**Problem statement**.
Using the line that has "Could I trouble you to find the beige socket" as the starting point, print each line to the end of the material below word for word. Add no other lines.

**Data records**.
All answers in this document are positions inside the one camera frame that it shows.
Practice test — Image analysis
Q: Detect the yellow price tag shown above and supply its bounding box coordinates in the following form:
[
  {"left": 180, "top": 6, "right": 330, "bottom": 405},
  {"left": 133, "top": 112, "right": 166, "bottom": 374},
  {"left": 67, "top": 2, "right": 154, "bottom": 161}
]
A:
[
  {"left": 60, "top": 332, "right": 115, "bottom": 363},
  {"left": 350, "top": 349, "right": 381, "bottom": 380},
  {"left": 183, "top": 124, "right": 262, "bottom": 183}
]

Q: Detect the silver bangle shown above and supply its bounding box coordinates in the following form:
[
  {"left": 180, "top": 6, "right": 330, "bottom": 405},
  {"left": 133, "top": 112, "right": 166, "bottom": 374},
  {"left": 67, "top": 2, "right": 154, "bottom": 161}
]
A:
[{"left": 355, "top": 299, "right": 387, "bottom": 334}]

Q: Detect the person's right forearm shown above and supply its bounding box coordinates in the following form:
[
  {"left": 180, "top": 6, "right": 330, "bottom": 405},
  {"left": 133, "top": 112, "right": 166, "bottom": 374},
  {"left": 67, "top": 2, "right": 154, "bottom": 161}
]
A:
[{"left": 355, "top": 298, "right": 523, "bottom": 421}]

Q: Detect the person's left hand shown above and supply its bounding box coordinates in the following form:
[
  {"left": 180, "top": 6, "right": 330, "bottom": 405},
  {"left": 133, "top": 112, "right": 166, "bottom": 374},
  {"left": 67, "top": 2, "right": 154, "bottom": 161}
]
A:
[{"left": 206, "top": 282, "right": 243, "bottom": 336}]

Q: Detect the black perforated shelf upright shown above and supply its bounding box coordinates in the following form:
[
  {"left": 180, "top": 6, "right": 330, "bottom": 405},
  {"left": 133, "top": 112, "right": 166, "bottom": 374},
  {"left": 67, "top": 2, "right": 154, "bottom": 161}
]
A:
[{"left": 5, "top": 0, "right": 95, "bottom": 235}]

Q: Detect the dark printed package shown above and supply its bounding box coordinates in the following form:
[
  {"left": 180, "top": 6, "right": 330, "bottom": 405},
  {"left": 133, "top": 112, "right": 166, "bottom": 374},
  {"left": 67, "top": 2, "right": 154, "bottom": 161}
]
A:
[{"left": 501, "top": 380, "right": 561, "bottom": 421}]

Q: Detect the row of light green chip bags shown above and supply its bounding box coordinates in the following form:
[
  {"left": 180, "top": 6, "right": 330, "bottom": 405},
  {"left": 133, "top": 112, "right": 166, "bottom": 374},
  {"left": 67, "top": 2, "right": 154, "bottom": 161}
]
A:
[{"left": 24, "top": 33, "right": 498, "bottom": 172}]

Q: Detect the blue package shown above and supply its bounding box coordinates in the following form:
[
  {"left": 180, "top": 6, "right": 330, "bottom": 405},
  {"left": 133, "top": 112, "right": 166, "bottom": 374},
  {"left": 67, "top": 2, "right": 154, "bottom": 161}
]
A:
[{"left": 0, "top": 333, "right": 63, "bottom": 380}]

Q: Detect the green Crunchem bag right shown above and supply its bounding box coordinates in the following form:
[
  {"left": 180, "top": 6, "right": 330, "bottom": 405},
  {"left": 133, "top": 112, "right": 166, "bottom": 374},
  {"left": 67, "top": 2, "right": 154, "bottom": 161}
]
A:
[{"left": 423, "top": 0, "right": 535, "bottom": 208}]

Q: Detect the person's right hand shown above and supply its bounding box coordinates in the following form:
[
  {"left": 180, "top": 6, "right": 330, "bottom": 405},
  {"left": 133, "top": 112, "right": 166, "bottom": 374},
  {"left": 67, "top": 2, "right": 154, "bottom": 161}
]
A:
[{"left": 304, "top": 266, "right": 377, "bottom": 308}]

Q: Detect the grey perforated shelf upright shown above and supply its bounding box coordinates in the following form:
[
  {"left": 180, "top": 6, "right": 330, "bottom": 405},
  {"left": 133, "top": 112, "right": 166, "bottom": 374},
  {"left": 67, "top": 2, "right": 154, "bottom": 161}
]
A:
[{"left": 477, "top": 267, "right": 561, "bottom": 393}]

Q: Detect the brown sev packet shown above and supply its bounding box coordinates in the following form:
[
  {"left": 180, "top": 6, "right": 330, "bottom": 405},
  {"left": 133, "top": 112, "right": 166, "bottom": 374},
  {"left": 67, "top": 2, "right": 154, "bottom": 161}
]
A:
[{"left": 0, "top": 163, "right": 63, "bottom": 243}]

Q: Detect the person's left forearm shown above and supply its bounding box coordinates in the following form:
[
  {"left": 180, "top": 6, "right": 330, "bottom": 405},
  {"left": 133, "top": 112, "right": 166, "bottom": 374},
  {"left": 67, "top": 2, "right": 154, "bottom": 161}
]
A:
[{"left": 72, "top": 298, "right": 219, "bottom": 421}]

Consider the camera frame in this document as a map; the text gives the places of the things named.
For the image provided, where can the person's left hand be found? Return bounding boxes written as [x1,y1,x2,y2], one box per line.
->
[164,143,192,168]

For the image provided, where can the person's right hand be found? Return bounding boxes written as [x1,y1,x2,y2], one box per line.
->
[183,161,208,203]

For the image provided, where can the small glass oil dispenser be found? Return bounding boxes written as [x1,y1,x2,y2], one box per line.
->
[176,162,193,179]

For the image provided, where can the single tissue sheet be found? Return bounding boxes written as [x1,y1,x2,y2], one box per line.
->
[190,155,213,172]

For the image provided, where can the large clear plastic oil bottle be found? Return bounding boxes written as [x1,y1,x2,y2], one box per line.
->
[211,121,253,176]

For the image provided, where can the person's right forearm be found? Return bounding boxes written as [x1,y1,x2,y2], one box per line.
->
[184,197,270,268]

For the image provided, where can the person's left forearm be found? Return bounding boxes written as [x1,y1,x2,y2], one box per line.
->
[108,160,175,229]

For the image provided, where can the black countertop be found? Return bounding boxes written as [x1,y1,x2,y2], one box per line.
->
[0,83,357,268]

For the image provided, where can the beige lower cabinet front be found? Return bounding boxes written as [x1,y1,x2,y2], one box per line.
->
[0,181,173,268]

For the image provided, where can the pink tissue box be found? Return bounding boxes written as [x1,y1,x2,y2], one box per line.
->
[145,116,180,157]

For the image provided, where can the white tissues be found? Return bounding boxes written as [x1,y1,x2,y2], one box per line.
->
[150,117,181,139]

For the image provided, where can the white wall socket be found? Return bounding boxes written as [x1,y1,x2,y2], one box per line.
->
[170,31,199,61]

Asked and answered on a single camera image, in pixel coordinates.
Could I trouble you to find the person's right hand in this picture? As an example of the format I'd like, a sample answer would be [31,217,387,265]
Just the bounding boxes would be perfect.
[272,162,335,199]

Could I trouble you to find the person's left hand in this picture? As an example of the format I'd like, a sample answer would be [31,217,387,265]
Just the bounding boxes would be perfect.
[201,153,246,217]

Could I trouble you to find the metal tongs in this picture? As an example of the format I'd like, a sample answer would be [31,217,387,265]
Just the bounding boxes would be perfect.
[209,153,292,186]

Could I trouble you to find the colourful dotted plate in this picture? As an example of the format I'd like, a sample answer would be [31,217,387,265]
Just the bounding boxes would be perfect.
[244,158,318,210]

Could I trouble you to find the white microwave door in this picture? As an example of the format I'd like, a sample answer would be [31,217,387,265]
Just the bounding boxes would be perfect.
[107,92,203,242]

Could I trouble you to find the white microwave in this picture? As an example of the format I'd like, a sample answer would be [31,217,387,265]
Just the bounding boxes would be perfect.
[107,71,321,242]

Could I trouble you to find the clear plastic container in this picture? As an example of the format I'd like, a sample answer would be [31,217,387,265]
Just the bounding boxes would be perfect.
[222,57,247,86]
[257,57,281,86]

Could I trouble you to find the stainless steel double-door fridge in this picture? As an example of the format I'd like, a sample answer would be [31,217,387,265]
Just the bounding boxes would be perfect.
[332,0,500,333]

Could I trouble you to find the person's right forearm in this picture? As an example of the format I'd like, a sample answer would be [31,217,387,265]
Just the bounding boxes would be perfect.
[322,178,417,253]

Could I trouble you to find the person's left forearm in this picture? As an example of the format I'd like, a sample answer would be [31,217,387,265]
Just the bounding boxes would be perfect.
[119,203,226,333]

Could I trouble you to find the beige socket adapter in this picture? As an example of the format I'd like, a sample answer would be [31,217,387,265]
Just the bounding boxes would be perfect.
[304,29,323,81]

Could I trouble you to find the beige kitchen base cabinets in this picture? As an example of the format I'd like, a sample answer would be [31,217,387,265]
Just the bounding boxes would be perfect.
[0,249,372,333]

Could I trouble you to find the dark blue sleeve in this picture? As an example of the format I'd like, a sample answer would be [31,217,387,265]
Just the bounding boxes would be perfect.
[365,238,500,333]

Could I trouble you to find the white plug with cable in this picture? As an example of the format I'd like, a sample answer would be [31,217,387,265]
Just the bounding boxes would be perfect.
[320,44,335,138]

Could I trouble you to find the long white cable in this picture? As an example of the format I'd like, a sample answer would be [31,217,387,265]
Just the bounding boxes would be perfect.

**Solution to this exercise**.
Could I trouble you to find the beige socket adapter in this picture? As an example of the format I'd like, a sample answer would be [31,217,387,265]
Just the bounding boxes would be perfect.
[304,29,323,81]

Could I trouble you to find the beige kitchen base cabinets in this picture? As an example of the format I'd like, a sample answer would be [31,217,387,265]
Just the bounding boxes would be perfect.
[0,249,372,333]

Could I trouble you to find the dark blue sleeve in this picture? As an example of the format I'd like, a sample answer would be [31,217,387,265]
Just the bounding boxes would be perfect.
[365,238,500,333]

Could I trouble you to find the white plug with cable in this picture? As an example of the format I'd like, a sample answer would be [31,217,387,265]
Just the bounding boxes would be perfect.
[320,44,335,138]

Could I trouble you to find the long white cable in this picture? As an example of the format I'd like, a sample answer would be [31,217,387,265]
Just the bounding boxes would be perfect.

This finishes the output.